#### [Activity]
Return the data exactly, but only from the line containing "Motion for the" through its last line.
══ Data section
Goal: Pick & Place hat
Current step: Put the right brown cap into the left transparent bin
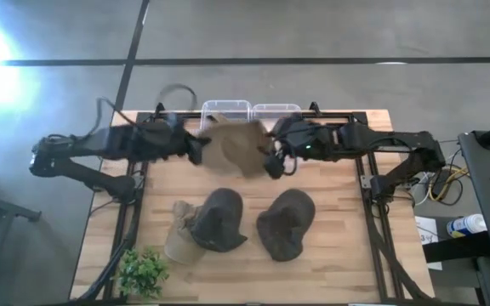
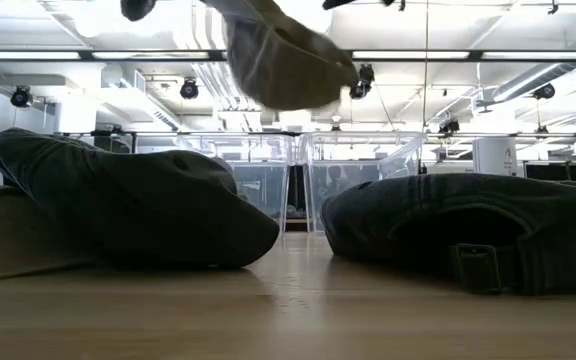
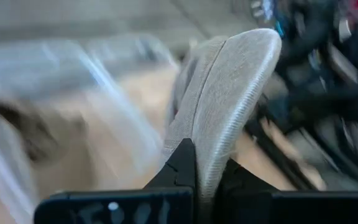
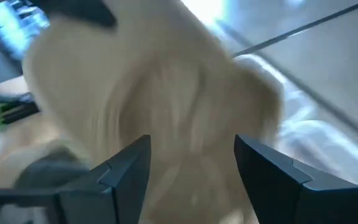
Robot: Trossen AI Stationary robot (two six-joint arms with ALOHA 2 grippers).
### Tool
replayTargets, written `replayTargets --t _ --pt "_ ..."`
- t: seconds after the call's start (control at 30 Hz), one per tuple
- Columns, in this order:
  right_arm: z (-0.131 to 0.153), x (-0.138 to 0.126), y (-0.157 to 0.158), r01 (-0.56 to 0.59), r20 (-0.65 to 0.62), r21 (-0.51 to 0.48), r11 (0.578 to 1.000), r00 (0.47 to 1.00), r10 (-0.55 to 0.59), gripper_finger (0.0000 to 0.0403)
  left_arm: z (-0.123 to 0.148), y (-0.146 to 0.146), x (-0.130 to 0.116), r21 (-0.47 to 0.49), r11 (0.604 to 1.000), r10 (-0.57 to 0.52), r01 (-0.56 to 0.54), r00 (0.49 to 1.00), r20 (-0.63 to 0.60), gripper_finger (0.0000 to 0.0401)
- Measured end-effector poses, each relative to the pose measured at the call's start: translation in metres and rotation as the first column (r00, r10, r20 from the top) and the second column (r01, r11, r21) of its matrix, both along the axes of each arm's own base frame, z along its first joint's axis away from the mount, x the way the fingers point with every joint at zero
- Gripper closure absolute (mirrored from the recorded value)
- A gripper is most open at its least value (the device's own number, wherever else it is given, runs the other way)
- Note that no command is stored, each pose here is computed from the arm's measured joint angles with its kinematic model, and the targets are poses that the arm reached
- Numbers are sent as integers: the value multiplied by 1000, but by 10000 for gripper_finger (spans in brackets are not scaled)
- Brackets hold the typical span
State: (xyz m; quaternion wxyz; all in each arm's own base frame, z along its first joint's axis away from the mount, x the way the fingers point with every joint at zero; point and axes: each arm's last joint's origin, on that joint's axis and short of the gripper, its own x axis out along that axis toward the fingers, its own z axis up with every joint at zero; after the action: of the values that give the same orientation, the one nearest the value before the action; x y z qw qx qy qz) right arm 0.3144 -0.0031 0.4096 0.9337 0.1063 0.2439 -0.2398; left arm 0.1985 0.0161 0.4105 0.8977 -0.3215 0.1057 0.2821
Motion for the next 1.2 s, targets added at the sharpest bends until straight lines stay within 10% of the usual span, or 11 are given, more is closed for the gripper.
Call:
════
#### [Answer to this task]
Motion for the next 1.2 s, targets added at the sharpest bends until straight lines stay within 10% of the usual span, or 11 are given, more is closed for the gripper.
Call:

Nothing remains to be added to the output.